There, I said it.
You see - there's this idea that you shouldn't write about dating because then you'll just be "another one of those shidduch blogs" or "another dating obsessed girl" or some other such thing. But the truth is, dating is a major part of the stage of life I'm in right now and it's just as silly to say "don't write about college" as it is to make the entire topic of dating - unless it's a joke of some sort - taboo.
I think I've had a somewhat strange dating experience, which some would say makes for good stories on future dates (although doesn't one not really talk about past dates while on a date with someone else?), but it's also rather frustrating in that I'm still waiting for a good date (or rather, series of dates) to come along.

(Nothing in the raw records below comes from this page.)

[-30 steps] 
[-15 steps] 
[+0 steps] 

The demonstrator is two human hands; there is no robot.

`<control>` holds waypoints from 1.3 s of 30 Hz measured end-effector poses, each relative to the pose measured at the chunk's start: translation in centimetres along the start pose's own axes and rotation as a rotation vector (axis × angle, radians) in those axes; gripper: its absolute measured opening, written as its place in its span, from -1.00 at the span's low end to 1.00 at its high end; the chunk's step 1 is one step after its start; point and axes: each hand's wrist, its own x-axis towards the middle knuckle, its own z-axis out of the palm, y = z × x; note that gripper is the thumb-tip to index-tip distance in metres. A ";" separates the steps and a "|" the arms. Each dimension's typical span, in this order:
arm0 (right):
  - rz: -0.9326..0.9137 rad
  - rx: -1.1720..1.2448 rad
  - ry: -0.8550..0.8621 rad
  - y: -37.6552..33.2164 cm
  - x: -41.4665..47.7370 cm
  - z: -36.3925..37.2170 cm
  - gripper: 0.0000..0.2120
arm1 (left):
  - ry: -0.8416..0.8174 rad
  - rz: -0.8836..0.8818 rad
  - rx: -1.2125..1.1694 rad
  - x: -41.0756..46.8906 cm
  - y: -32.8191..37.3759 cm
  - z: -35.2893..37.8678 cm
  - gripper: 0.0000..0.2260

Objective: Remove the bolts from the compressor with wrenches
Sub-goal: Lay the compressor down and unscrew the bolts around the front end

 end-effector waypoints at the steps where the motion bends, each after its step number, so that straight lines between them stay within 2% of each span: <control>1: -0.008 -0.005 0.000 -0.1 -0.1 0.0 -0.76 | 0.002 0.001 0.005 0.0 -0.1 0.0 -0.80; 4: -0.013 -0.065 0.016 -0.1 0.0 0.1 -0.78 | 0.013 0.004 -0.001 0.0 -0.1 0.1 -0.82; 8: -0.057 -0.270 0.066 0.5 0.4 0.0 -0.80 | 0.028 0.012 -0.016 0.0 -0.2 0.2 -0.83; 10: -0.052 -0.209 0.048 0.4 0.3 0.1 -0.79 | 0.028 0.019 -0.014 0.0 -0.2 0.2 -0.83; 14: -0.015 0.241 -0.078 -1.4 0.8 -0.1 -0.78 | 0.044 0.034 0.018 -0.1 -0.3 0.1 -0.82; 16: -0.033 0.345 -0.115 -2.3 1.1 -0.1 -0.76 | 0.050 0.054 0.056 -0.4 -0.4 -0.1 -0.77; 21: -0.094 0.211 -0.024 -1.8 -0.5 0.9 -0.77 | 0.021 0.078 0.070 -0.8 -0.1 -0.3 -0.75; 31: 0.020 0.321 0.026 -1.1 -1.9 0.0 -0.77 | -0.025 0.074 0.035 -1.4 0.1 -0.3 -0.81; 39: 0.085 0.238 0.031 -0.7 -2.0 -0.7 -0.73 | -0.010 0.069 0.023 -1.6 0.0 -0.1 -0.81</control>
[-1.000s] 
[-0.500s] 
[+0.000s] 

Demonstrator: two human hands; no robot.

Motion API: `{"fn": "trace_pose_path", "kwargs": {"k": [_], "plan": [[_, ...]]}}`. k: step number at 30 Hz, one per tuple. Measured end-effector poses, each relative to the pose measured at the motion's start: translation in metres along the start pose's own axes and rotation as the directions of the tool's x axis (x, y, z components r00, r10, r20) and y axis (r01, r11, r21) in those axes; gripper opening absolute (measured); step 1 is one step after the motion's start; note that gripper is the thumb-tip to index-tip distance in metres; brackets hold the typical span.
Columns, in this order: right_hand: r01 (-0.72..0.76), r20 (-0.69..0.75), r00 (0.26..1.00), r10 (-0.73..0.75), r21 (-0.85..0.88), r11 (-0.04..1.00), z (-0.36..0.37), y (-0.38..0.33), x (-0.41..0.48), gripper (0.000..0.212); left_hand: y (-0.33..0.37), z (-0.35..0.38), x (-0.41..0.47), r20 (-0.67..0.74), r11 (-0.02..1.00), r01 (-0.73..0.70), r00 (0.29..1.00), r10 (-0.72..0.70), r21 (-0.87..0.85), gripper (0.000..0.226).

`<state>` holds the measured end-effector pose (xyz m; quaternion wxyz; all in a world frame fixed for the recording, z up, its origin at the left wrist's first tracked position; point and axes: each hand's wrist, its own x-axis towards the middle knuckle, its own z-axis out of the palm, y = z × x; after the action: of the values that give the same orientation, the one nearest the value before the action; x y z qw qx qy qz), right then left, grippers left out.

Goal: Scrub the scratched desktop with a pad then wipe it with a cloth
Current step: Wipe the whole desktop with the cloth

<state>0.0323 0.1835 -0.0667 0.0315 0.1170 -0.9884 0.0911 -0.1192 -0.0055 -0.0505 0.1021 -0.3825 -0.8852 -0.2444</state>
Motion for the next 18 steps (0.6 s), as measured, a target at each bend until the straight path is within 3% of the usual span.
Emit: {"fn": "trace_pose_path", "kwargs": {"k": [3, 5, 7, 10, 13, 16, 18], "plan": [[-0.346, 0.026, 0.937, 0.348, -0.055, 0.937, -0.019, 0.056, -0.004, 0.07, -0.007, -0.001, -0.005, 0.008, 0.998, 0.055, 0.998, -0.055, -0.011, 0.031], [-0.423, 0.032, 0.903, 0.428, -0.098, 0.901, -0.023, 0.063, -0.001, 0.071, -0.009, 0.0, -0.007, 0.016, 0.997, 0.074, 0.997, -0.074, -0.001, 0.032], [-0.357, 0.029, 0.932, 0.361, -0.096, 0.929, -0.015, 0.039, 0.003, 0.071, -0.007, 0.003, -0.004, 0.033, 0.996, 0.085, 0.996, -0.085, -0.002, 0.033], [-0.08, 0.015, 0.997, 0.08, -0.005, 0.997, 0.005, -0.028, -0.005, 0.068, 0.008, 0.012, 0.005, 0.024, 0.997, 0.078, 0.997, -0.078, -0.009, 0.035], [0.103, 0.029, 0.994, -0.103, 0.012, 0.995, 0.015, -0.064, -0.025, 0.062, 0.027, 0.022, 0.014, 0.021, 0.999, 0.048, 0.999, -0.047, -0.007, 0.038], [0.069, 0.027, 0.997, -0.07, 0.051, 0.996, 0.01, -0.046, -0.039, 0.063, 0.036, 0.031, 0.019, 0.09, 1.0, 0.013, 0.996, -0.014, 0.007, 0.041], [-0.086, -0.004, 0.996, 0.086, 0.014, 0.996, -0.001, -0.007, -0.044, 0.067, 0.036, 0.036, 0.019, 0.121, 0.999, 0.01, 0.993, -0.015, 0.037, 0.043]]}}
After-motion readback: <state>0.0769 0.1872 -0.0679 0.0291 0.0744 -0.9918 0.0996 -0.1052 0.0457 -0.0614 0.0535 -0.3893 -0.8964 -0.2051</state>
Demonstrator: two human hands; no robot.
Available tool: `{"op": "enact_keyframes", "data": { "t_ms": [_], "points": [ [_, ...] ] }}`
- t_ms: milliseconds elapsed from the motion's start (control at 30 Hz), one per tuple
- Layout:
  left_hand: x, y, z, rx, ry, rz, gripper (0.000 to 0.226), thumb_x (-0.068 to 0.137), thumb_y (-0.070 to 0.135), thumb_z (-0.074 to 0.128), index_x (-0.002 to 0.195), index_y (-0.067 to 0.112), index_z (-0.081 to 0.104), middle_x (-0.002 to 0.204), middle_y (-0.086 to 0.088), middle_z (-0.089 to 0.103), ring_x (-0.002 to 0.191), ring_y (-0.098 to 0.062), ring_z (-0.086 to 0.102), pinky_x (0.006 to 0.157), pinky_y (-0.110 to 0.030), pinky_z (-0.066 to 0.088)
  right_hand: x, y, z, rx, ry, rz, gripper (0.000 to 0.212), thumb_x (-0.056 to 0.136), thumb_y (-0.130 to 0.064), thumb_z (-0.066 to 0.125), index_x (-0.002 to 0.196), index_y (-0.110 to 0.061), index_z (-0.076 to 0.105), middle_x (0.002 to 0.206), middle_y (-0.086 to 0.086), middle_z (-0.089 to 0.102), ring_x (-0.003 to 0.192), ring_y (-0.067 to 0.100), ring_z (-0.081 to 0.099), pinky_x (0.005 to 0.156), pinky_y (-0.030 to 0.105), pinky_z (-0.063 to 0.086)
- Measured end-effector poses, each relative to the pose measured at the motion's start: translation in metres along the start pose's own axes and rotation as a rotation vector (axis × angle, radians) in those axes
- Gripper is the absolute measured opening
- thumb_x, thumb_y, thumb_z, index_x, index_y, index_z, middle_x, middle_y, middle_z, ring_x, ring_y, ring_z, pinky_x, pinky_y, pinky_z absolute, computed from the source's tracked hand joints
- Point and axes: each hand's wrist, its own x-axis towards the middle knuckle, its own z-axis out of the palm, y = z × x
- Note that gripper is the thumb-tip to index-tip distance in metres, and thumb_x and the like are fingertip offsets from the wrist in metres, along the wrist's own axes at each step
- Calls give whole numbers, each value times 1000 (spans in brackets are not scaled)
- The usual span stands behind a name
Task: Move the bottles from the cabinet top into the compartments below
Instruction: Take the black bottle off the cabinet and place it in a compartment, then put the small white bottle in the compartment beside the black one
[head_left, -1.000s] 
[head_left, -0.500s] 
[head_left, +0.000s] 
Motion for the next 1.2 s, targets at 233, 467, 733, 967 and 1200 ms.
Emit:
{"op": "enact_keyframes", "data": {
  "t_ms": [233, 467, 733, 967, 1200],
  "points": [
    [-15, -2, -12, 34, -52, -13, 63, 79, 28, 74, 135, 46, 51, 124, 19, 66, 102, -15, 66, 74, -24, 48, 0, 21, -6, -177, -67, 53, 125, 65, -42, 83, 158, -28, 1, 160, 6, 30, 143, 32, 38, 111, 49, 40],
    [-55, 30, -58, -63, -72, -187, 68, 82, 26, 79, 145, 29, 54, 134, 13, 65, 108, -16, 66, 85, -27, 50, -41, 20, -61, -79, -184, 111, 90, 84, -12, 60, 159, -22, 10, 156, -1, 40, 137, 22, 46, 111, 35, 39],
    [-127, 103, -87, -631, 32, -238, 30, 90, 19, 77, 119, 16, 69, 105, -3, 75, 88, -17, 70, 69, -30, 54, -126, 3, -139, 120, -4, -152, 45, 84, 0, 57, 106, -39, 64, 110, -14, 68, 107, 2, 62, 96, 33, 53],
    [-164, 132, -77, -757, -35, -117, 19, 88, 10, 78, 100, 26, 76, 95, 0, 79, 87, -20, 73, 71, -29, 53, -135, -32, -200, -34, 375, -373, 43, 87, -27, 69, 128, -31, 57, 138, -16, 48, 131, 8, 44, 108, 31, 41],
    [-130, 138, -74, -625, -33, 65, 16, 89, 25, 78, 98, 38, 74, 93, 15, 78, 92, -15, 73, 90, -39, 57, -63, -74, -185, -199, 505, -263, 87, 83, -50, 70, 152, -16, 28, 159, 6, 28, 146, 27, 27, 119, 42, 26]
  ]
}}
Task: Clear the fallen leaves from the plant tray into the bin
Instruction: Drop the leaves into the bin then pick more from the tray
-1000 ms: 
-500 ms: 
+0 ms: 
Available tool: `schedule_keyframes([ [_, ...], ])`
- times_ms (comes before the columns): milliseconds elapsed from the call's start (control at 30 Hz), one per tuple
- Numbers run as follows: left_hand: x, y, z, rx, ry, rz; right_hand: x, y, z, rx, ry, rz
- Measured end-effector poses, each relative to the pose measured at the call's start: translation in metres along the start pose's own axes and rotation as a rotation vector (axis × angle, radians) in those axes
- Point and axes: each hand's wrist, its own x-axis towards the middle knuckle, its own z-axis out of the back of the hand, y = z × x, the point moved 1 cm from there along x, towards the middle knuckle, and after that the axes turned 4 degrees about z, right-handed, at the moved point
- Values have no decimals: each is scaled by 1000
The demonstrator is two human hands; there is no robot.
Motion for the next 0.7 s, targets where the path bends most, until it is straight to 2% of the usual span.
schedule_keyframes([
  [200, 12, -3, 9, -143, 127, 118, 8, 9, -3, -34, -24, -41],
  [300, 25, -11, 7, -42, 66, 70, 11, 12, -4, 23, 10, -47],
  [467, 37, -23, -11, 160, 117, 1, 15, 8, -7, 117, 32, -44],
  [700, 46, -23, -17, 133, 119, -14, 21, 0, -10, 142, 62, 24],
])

What's difficult about dating is that you have to try extra hard not to look at what other people are doing. For instance, it doesn't matter if many of your close friends are dating and you're not, because you only need one, right? And you realize how different you are from your friends, how you find different things important in a person, and how that's actually a good thing. By figuring out what's important to you in a guy, it also helps you learn more about yourself. I've become extremely self-aware throughout this whole process (or "process").
I'm not going to go into all the issues about dating because they've been discussed a billion times already and don't need to be rehashed just to orchestrate a venting session in the comments. I think, though, that one of the hardest, most important things when it comes to dating is to be happy with yourself. Not to take things too personally, whether it's getting rejected, or that you hardly ever get set up, or any one of a million reasons why a person might feel dejected. Even if you're a really terrific girl. It's good, though very difficult, not to get caught in the trap of wondering if there is something wrong with you.
Even if some part of you is really pushing the idea that there is something wrong with you.